──────── Records supplied

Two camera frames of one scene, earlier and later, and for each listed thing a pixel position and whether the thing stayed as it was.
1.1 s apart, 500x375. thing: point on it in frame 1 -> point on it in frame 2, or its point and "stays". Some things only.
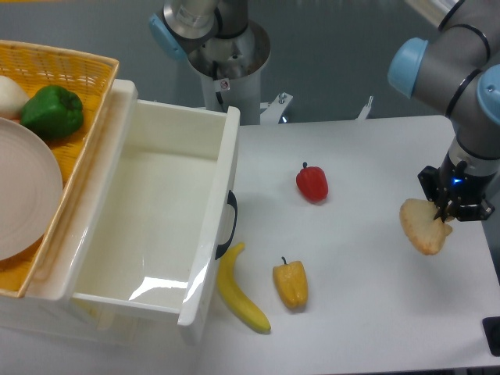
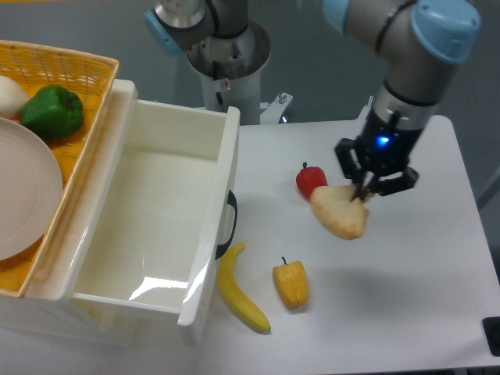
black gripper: x=455 y=192 -> x=380 y=157
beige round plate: x=30 y=191 stays
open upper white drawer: x=143 y=216 stays
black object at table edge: x=491 y=330 stays
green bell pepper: x=53 y=113 stays
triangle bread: x=417 y=219 -> x=344 y=217
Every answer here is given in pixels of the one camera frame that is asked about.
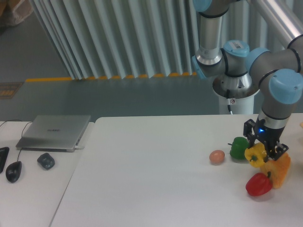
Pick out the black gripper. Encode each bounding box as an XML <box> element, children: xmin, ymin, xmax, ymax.
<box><xmin>243</xmin><ymin>119</ymin><xmax>289</xmax><ymax>163</ymax></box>

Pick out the yellow bell pepper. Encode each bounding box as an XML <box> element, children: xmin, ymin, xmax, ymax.
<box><xmin>244</xmin><ymin>142</ymin><xmax>267</xmax><ymax>168</ymax></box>

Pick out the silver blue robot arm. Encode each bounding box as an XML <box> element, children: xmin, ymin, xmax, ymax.
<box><xmin>192</xmin><ymin>0</ymin><xmax>303</xmax><ymax>160</ymax></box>

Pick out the green bell pepper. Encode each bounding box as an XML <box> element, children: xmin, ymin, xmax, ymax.
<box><xmin>230</xmin><ymin>137</ymin><xmax>249</xmax><ymax>161</ymax></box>

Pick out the red bell pepper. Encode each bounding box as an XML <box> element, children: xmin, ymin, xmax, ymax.
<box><xmin>246</xmin><ymin>172</ymin><xmax>273</xmax><ymax>197</ymax></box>

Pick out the orange triangular bread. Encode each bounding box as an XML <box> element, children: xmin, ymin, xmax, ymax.
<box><xmin>260</xmin><ymin>153</ymin><xmax>291</xmax><ymax>189</ymax></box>

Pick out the brown egg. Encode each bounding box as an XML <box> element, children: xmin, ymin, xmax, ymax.
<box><xmin>209</xmin><ymin>150</ymin><xmax>225</xmax><ymax>164</ymax></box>

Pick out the white folding partition screen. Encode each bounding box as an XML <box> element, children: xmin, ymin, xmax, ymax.
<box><xmin>29</xmin><ymin>0</ymin><xmax>303</xmax><ymax>80</ymax></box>

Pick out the silver closed laptop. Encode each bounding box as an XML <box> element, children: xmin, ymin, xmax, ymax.
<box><xmin>16</xmin><ymin>115</ymin><xmax>91</xmax><ymax>152</ymax></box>

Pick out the dark grey small device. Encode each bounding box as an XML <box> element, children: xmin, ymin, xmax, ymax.
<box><xmin>37</xmin><ymin>153</ymin><xmax>55</xmax><ymax>170</ymax></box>

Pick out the black computer mouse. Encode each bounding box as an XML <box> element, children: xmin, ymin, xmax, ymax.
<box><xmin>6</xmin><ymin>161</ymin><xmax>22</xmax><ymax>183</ymax></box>

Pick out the black keyboard edge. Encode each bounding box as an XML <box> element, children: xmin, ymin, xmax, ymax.
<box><xmin>0</xmin><ymin>147</ymin><xmax>9</xmax><ymax>173</ymax></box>

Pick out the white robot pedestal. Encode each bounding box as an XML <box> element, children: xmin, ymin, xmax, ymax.
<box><xmin>212</xmin><ymin>75</ymin><xmax>258</xmax><ymax>115</ymax></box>

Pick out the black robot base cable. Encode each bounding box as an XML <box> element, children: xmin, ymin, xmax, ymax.
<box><xmin>226</xmin><ymin>88</ymin><xmax>234</xmax><ymax>115</ymax></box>

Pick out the black mouse cable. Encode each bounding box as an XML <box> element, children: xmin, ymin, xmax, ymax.
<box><xmin>0</xmin><ymin>119</ymin><xmax>33</xmax><ymax>164</ymax></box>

────────────────

What is needed is an exact retyping of the lines from the start of the data through the line with "black object at table edge: x=491 y=330 stays", with both end lines kept and every picture left out.

Expected answer —
Two camera frames of one scene, earlier and later, and for each listed thing a pixel position and whether the thing stayed as it was.
1.1 s apart, 500x375. thing: point on it in frame 1 -> point on it in frame 2, or its point and "stays". Some things only.
black gripper: x=455 y=192 -> x=380 y=157
beige round plate: x=30 y=191 stays
open upper white drawer: x=143 y=216 stays
black object at table edge: x=491 y=330 stays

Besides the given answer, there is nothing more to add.